■ TASK ITEM ■
The full listing below should be repeated exactly.

■ INPUT DATA ■
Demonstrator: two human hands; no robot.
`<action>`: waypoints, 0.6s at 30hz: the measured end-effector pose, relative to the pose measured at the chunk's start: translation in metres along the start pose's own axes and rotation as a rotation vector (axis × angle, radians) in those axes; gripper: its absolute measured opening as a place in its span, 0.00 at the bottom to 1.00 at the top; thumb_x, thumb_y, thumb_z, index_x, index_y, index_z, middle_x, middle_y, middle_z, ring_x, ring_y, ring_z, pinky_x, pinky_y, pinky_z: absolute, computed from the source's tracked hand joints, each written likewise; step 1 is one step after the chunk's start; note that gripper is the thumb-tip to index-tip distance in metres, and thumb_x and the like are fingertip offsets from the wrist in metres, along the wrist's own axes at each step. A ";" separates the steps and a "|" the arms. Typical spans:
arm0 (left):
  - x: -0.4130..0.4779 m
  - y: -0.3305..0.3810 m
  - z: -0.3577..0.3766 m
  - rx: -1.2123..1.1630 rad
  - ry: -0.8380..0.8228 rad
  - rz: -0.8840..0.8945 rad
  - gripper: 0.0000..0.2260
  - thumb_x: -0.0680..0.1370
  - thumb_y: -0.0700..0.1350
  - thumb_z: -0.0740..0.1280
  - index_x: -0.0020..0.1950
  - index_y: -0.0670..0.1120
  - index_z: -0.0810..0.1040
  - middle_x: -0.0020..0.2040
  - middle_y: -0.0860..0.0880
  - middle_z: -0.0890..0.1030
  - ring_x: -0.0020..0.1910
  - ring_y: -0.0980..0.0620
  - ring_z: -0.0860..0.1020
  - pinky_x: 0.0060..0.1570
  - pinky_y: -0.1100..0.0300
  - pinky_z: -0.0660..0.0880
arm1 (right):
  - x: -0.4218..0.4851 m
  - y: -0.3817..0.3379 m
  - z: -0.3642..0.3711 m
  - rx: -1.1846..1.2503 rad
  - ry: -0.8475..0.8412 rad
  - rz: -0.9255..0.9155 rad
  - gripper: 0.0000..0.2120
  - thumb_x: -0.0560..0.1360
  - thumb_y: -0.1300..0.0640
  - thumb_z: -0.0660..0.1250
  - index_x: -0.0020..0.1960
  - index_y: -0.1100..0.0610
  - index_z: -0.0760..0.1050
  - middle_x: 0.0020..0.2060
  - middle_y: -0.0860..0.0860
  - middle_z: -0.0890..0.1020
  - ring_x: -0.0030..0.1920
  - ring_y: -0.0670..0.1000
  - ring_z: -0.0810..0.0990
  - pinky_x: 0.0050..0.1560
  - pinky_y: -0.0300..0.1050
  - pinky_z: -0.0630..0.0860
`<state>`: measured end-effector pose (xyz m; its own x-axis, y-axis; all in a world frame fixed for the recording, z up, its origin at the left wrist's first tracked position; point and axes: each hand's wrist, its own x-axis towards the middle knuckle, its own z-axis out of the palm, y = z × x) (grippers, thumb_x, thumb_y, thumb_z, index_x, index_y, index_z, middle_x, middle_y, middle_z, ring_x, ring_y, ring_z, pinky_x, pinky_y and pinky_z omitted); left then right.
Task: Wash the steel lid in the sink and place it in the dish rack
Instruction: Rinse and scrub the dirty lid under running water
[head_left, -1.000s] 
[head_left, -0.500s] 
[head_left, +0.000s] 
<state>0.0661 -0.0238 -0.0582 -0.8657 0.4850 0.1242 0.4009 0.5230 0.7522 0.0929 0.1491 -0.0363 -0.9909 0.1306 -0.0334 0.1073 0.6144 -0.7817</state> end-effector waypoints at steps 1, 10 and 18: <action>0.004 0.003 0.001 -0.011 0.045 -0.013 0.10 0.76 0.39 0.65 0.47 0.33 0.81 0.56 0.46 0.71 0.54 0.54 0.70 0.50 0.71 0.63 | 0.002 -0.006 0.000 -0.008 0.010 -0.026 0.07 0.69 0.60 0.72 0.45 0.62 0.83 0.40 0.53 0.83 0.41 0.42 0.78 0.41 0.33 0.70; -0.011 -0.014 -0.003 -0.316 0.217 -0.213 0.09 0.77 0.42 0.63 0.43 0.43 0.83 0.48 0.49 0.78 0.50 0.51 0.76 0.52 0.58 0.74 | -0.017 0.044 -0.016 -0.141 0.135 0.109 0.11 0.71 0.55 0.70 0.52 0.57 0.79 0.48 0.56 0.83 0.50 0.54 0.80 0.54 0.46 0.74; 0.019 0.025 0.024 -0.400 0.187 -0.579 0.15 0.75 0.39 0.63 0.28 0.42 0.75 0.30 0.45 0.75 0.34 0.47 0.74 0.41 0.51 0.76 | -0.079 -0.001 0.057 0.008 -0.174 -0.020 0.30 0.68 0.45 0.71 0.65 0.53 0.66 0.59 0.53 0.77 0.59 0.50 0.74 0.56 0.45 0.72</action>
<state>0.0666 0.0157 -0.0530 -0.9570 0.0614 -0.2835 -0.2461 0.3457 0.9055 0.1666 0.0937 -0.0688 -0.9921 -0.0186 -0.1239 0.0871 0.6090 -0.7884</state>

■ COMPLETED EXERCISE ■
Demonstrator: two human hands; no robot.
`<action>`: waypoints, 0.6s at 30hz: the measured end-effector pose, relative to the pose measured at the chunk's start: translation in metres along the start pose's own axes and rotation as a rotation vector (axis × angle, radians) in those axes; gripper: its absolute measured opening as a place in its span, 0.00 at the bottom to 1.00 at the top; thumb_x, thumb_y, thumb_z, index_x, index_y, index_z, middle_x, middle_y, middle_z, ring_x, ring_y, ring_z, pinky_x, pinky_y, pinky_z: absolute, computed from the source's tracked hand joints, each written likewise; step 1 is one step after the chunk's start; note that gripper is the thumb-tip to index-tip distance in metres, and thumb_x and the like are fingertip offsets from the wrist in metres, along the wrist's own axes at each step. A ";" separates the steps and a "|" the arms. Typical spans:
arm0 (left):
  - x: -0.4130..0.4779 m
  - y: -0.3305..0.3810 m
  - z: -0.3577..0.3766 m
  - rx: -1.2123..1.1630 rad
  - ry: -0.8380..0.8228 rad
  - rz: -0.8840..0.8945 rad
  - gripper: 0.0000..0.2260
  - thumb_x: -0.0680..0.1370
  - thumb_y: -0.0700..0.1350
  - thumb_z: -0.0740..0.1280
  - index_x: -0.0020..0.1950
  - index_y: -0.0670..0.1120
  - index_z: -0.0810..0.1040
  - middle_x: -0.0020..0.2040
  - middle_y: -0.0860..0.0880
  - middle_z: -0.0890..0.1030
  - ring_x: -0.0020..0.1910
  - ring_y: -0.0980..0.0620
  - ring_z: -0.0860..0.1020
  - pinky_x: 0.0060..0.1570
  - pinky_y: -0.1100..0.0300
  - pinky_z: -0.0660..0.0880
arm1 (right):
  - x: -0.4218..0.4851 m
  - y: -0.3817..0.3379 m
  - z: -0.3642..0.3711 m
  - rx: -1.1846..1.2503 rad
  - ry: -0.8475..0.8412 rad
  - rz: -0.9255..0.9155 rad
  - gripper: 0.0000..0.2120
  - thumb_x: -0.0560..0.1360
  - thumb_y: -0.1300..0.0640
  - thumb_z: -0.0660..0.1250
  - index_x: -0.0020..0.1960
  - index_y: -0.1100..0.0610
  - index_z: -0.0760..0.1050
  - middle_x: 0.0020..0.2060
  - middle_y: -0.0860..0.0860
  - middle_z: -0.0890..0.1020
  - ring_x: -0.0030..0.1920
  - ring_y: -0.0670..0.1000
  - ring_z: -0.0810..0.0990
  - pinky_x: 0.0050..0.1560
  - pinky_y: -0.0300..0.1050
  - pinky_z: -0.0630..0.0860
`<state>`: measured end-effector pose (xyz m; its own x-axis, y-axis; all in a world frame fixed for the recording, z up, its origin at the left wrist's first tracked position; point and axes: each hand's wrist, its own x-axis towards the middle knuckle, its own z-axis out of the palm, y = z × x) (grippers, thumb_x, thumb_y, thumb_z, index_x, index_y, index_z, middle_x, middle_y, middle_z, ring_x, ring_y, ring_z, pinky_x, pinky_y and pinky_z omitted); left then right.
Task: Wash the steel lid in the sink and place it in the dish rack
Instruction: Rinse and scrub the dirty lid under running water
[head_left, -1.000s] 
[head_left, -0.500s] 
[head_left, +0.000s] 
<state>0.0661 -0.0238 -0.0582 -0.8657 0.4850 0.1242 0.4009 0.5230 0.7522 0.0929 0.1491 -0.0363 -0.9909 0.1306 -0.0334 0.1073 0.6144 -0.7817</state> end-effector waypoints at steps 1, 10 and 18: <action>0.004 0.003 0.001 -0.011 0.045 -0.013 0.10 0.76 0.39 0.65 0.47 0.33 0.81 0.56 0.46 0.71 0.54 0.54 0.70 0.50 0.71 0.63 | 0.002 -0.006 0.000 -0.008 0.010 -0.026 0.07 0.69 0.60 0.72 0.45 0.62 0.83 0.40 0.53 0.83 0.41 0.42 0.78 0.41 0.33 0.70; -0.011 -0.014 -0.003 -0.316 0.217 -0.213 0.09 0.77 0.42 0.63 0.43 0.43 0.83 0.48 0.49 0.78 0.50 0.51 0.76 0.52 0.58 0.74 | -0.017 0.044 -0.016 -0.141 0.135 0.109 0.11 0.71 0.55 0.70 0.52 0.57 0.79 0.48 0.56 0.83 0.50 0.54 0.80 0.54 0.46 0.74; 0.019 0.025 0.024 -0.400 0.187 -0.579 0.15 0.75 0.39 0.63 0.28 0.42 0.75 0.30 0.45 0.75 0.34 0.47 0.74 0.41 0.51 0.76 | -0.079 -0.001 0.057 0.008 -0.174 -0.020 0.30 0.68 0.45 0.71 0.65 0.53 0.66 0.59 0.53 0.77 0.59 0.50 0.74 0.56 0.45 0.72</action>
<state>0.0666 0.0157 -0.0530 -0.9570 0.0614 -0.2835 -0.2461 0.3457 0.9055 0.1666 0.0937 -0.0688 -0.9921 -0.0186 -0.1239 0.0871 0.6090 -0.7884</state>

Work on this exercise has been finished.